* [ASSIGNED TASK] Examine the records below. Report how many of their lines contain the word "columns", with no other content.

↓

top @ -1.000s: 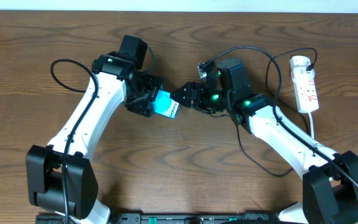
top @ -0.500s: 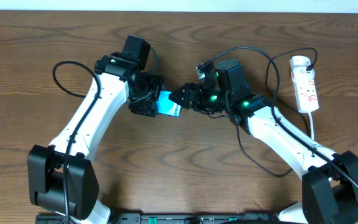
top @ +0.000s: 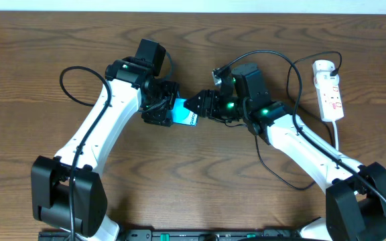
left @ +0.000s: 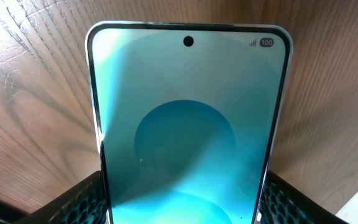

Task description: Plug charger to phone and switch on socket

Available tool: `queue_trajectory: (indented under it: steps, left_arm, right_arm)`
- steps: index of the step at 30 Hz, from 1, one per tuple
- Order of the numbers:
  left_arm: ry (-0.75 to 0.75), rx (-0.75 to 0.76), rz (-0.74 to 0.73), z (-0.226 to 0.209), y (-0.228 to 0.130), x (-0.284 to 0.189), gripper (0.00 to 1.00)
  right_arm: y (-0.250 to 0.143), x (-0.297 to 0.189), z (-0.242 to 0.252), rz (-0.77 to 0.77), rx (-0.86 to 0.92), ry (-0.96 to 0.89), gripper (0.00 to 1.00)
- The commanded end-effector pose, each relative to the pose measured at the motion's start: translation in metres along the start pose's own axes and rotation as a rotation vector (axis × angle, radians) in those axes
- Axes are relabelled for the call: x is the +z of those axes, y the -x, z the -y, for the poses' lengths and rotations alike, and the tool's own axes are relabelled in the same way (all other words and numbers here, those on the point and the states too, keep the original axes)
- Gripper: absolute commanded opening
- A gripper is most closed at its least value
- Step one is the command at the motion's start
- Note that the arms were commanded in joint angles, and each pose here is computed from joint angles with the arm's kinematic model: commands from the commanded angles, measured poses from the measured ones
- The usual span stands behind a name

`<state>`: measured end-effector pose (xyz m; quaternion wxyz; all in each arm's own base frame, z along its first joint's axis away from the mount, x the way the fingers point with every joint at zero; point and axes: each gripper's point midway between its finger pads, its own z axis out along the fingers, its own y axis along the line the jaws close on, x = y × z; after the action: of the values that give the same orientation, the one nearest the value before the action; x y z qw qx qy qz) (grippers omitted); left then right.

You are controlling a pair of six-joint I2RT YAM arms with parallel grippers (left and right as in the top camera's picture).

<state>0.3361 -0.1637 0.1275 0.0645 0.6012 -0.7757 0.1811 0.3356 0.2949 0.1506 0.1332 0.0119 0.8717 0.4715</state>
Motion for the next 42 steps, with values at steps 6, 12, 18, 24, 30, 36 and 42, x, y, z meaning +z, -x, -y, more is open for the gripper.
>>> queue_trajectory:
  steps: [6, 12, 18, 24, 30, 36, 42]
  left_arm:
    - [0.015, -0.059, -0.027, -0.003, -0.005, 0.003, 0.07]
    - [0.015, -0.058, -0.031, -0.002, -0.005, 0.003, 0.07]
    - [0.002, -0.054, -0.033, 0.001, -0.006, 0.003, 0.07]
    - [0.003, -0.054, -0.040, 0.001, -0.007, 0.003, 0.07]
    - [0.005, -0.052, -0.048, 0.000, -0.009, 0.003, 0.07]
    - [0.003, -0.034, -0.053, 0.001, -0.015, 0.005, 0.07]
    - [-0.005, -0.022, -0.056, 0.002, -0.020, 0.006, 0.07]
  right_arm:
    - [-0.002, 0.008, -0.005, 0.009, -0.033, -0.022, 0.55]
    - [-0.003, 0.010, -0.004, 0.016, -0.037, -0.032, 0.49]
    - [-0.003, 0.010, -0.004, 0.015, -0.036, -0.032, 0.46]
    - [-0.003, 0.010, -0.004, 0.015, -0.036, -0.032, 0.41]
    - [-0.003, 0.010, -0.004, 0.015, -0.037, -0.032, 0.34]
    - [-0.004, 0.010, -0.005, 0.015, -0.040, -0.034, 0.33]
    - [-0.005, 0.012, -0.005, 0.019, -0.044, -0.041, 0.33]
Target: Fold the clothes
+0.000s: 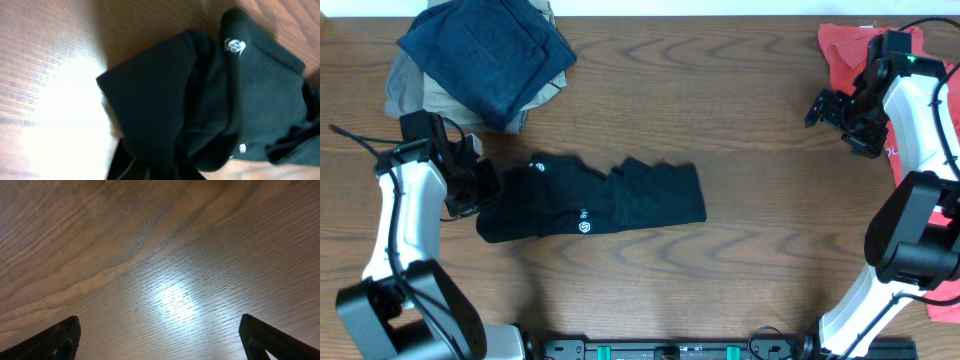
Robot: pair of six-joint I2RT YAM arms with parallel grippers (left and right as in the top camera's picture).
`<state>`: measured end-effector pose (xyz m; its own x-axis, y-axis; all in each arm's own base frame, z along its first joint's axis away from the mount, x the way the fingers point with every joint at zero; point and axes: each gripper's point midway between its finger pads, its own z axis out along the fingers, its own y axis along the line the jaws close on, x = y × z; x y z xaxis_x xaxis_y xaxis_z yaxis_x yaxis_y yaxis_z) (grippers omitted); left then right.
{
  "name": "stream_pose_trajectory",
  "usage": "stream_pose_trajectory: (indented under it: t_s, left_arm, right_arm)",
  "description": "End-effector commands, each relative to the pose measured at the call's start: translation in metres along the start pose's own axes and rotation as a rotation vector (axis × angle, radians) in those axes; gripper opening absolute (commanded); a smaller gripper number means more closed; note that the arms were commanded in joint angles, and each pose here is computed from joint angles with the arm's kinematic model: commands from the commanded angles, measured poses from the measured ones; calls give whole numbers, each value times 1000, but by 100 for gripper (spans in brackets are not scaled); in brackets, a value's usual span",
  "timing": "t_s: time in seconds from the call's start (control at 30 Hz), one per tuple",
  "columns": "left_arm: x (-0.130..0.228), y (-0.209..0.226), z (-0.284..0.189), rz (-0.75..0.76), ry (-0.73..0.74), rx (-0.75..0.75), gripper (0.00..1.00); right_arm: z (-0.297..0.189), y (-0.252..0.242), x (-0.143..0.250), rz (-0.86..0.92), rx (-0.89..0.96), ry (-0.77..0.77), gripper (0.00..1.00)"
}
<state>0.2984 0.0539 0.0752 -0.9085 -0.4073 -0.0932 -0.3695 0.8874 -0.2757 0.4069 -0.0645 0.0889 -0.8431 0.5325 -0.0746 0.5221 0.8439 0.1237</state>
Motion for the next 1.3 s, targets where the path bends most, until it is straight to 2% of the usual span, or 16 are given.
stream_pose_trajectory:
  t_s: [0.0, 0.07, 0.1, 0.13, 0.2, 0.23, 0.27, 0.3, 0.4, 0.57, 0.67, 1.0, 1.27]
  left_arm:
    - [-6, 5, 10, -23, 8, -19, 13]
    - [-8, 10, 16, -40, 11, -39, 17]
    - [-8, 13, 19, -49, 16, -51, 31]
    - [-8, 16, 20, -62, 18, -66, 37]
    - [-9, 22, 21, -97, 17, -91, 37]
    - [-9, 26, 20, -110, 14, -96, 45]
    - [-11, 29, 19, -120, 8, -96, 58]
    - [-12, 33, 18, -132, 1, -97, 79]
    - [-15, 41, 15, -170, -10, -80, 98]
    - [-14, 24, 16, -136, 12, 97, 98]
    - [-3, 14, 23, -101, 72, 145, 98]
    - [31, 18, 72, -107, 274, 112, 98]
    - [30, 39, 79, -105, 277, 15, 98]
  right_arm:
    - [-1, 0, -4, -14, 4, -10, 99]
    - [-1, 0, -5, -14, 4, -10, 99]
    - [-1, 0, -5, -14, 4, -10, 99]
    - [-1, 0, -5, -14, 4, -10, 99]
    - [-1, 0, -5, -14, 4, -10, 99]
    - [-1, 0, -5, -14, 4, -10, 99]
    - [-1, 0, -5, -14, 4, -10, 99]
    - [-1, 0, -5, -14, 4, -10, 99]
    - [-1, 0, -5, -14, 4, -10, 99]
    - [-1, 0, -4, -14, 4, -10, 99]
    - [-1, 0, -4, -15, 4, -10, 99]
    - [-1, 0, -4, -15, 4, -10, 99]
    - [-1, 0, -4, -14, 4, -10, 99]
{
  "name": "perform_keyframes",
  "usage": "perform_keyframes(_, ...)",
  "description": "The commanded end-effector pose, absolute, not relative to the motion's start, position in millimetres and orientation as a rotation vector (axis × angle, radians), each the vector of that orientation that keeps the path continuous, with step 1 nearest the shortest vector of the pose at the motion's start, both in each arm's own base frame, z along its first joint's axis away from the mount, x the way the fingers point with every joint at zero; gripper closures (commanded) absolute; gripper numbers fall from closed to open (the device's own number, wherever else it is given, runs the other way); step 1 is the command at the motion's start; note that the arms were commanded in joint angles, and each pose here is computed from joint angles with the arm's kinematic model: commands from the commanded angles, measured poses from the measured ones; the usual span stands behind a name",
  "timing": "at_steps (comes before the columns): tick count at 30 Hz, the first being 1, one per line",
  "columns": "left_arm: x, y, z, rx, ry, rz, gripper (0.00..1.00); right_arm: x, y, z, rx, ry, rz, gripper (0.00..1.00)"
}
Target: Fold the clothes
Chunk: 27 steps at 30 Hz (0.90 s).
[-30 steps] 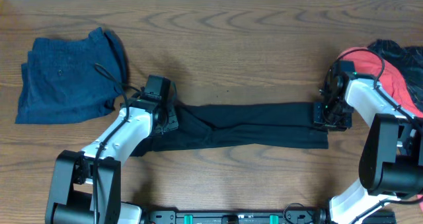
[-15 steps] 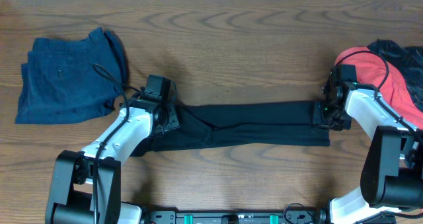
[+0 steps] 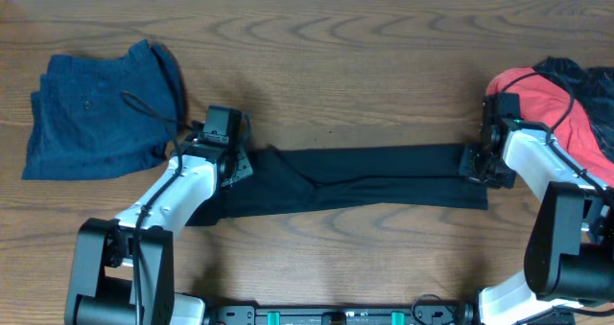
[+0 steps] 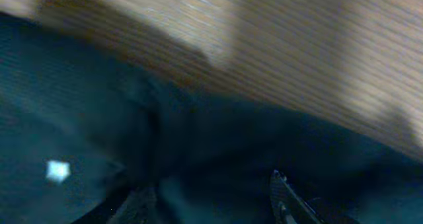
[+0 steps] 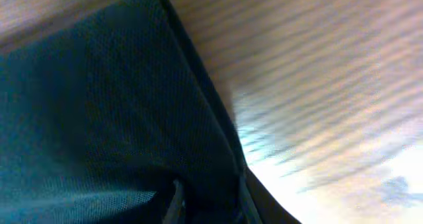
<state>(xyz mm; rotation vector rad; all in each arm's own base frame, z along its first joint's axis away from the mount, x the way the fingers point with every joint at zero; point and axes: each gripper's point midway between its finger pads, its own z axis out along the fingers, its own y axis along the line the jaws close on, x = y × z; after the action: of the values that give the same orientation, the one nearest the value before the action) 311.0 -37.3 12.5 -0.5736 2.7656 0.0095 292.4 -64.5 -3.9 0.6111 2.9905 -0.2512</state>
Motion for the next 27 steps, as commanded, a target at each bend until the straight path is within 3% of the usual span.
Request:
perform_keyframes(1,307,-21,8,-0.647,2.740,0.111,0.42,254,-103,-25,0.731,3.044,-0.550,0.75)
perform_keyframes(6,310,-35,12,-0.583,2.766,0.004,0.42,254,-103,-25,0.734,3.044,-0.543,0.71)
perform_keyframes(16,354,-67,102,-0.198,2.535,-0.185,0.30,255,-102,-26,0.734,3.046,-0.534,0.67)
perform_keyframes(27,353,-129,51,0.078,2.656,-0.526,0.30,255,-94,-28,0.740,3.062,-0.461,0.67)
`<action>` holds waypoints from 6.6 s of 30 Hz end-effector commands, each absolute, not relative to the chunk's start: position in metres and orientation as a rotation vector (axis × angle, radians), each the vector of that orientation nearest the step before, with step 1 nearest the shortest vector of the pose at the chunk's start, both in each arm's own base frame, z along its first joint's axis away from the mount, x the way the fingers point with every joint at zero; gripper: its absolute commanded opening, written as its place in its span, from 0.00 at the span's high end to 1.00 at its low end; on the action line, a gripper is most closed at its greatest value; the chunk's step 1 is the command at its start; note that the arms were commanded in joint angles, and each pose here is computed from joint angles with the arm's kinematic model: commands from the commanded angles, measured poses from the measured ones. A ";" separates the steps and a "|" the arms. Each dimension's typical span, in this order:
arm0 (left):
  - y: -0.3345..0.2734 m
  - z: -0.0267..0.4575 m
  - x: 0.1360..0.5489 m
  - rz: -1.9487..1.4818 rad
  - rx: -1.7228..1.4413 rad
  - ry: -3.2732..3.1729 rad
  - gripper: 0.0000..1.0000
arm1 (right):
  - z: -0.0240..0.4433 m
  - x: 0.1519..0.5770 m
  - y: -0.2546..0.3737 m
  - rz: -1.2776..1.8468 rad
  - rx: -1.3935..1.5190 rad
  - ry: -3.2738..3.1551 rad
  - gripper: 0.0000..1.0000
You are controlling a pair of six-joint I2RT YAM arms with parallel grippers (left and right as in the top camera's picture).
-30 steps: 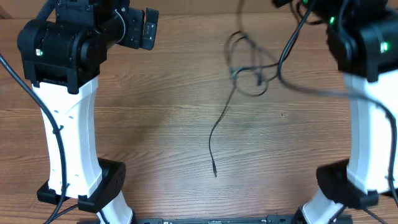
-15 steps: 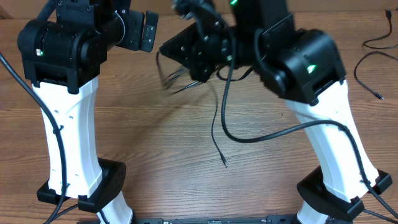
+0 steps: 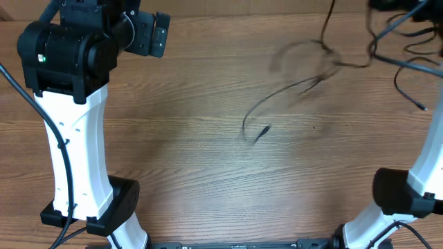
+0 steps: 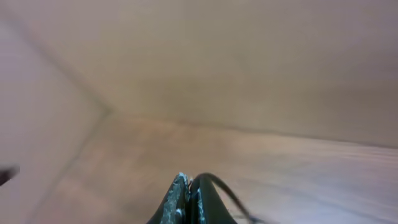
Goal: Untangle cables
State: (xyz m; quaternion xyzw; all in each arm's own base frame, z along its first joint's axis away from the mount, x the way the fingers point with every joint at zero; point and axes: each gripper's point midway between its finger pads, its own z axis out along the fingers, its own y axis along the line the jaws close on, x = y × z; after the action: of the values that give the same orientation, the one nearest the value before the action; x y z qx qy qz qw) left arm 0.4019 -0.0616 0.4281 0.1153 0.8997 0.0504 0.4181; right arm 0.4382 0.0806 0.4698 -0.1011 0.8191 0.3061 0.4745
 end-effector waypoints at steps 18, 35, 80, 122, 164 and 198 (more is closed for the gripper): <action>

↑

* [REPLY TO THE TASK] 3